We have measured the ability of the intercalating drugs proflavine, ethidium bromide, actinomycin D, and bismethidiumspermine to inhibit the salt induced transition of poly(dG-dC) from the B to the Z form. While all of the drugs studied slowed the B to Z transition, the effectiveness of the drugs correlates much better with their DNA binding kinetics than their DNA binding constants.
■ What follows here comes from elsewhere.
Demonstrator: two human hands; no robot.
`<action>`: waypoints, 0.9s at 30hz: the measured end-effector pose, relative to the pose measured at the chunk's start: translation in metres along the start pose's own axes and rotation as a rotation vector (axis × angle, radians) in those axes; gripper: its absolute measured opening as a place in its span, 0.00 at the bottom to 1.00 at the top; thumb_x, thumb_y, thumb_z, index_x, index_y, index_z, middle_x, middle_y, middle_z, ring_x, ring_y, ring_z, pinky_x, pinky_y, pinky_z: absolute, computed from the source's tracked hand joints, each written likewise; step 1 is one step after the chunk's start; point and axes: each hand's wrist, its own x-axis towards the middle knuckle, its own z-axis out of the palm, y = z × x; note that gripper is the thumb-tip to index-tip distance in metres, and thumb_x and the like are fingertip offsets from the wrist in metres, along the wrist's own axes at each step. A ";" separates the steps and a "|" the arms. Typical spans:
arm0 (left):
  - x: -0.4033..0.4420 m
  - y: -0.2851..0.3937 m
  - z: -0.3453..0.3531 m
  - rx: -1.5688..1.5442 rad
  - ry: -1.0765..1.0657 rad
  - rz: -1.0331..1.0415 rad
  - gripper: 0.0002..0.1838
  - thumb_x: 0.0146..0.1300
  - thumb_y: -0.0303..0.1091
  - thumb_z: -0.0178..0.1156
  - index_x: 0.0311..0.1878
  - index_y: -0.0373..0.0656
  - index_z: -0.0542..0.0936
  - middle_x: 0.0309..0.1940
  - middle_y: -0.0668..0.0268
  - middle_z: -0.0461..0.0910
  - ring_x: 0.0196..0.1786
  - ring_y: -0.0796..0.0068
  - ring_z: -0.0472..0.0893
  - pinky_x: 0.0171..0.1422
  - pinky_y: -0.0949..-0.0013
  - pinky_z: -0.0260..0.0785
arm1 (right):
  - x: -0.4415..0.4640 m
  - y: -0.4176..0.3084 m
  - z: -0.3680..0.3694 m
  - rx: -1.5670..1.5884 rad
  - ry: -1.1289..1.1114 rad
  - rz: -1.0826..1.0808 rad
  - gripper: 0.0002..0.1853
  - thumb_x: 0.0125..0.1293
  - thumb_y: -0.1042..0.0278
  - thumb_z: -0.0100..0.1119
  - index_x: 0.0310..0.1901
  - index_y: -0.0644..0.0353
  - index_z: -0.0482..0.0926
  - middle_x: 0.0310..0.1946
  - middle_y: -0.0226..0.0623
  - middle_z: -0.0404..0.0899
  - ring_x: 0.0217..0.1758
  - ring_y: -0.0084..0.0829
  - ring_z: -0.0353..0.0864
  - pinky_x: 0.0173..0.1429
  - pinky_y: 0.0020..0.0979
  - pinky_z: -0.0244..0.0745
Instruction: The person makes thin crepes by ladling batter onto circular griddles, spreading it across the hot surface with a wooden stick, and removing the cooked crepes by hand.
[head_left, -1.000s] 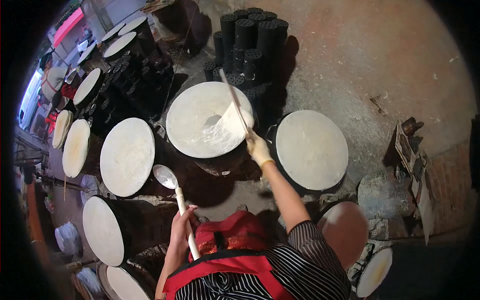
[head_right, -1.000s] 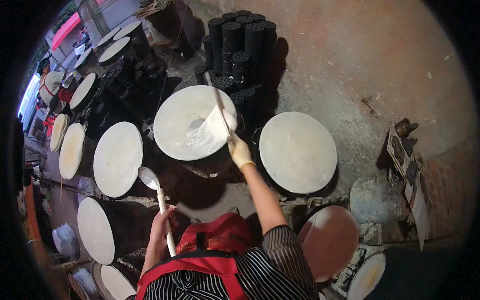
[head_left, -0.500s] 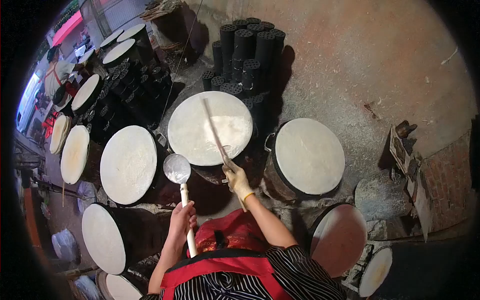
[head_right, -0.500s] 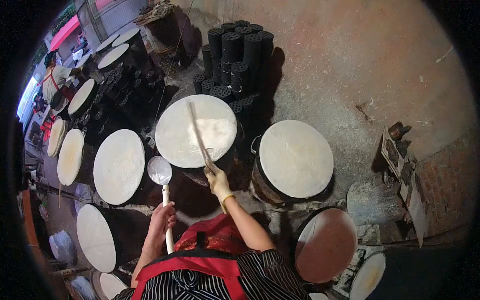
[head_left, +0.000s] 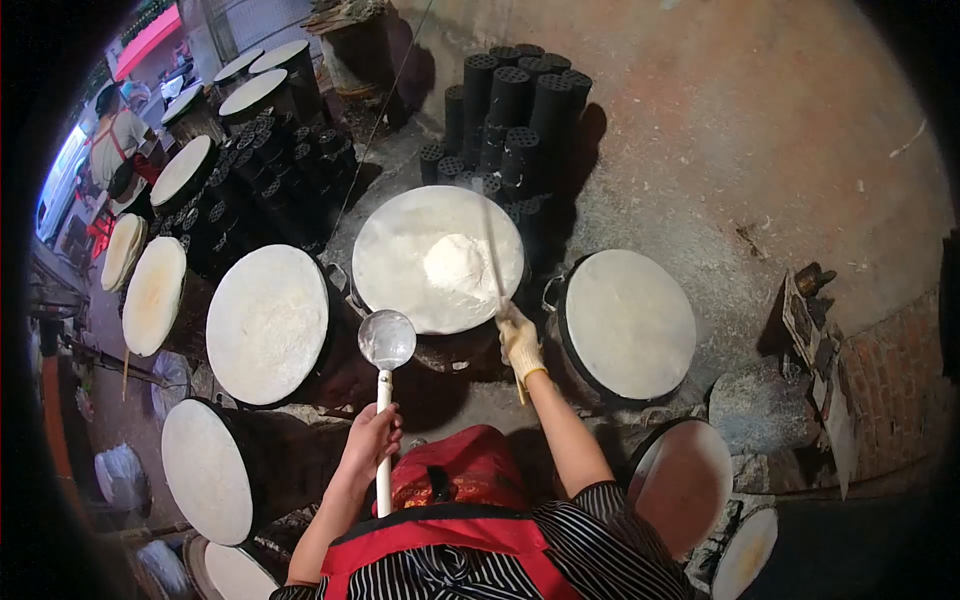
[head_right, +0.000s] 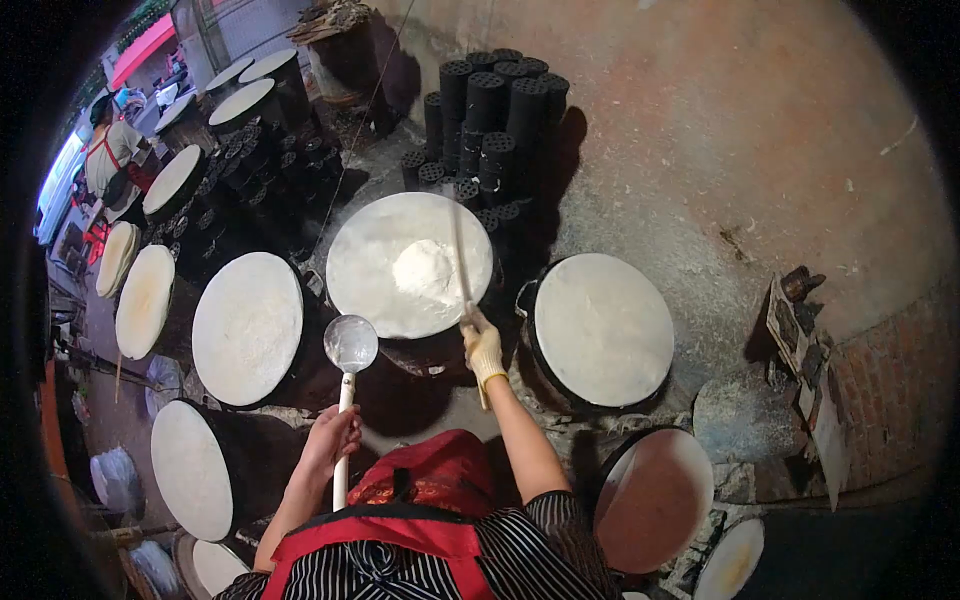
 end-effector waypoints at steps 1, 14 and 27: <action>0.005 0.001 -0.003 0.015 0.015 -0.001 0.06 0.71 0.36 0.55 0.45 0.45 0.73 0.27 0.72 0.72 0.23 0.82 0.69 0.20 0.81 0.57 | -0.002 0.004 -0.002 0.042 -0.036 0.037 0.22 0.67 0.86 0.48 0.61 0.61 0.76 0.39 0.24 0.78 0.31 0.15 0.70 0.32 0.14 0.65; 0.169 0.037 0.049 0.432 0.136 0.151 0.03 0.62 0.26 0.49 0.34 0.36 0.68 0.21 0.65 0.68 0.19 0.70 0.72 0.20 0.67 0.69 | -0.083 0.087 0.020 0.217 -0.024 0.026 0.20 0.67 0.69 0.62 0.60 0.57 0.78 0.31 0.21 0.81 0.21 0.14 0.71 0.20 0.18 0.60; 0.041 0.096 -0.043 -0.434 -0.300 -0.552 0.10 0.73 0.32 0.48 0.33 0.41 0.67 0.18 0.75 0.61 0.13 0.90 0.56 0.11 0.86 0.48 | -0.096 0.086 0.026 -0.184 0.029 -0.242 0.19 0.71 0.63 0.56 0.59 0.62 0.77 0.48 0.38 0.83 0.50 0.23 0.79 0.58 0.25 0.71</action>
In studies where the binding densities of ethidium and actinomycin were varied we have found that high levels of ethidium, more than 1 per 20 base pairs, were required to inhibit the B to Z transition while low levels of actinomycin, less than 1 per 450 base pairs, reduced the transition rate. Studies of the B to Z transition in the presence of both actinomycin and ethidium suggest that the drugs inhibit the transition by different mechanisms. The results are interpreted in terms of a modification of the kinetic model proposed by Pohl and Jovin in which, depending on the DNA binding kinetics of the drug, the drug may inhibit nucleation and/or propagation of the B to Z transition.

摘要

我们已测定了嵌入药物原黄素、溴化乙锭、放线菌素D和双甲脒精胺抑制盐诱导的聚(dG-dC)从B型向Z型转变的能力。虽然所研究的所有药物都减缓了B型向Z型的转变,但药物的有效性与其DNA结合动力学的相关性远高于其DNA结合常数。在改变溴化乙锭和放线菌素结合密度的研究中,我们发现,抑制B型向Z型转变需要高水平的溴化乙锭(每20个碱基对超过1个),而低水平的放线菌素(每450个碱基对少于1个)就能降低转变速率。在同时存在放线菌素和溴化乙锭的情况下对B型向Z型转变的研究表明,这两种药物通过不同机制抑制转变。根据Pohl和Jovin提出的动力学模型的修正来解释这些结果,其中,根据药物的DNA结合动力学,药物可能抑制B型向Z型转变的成核和/或传播。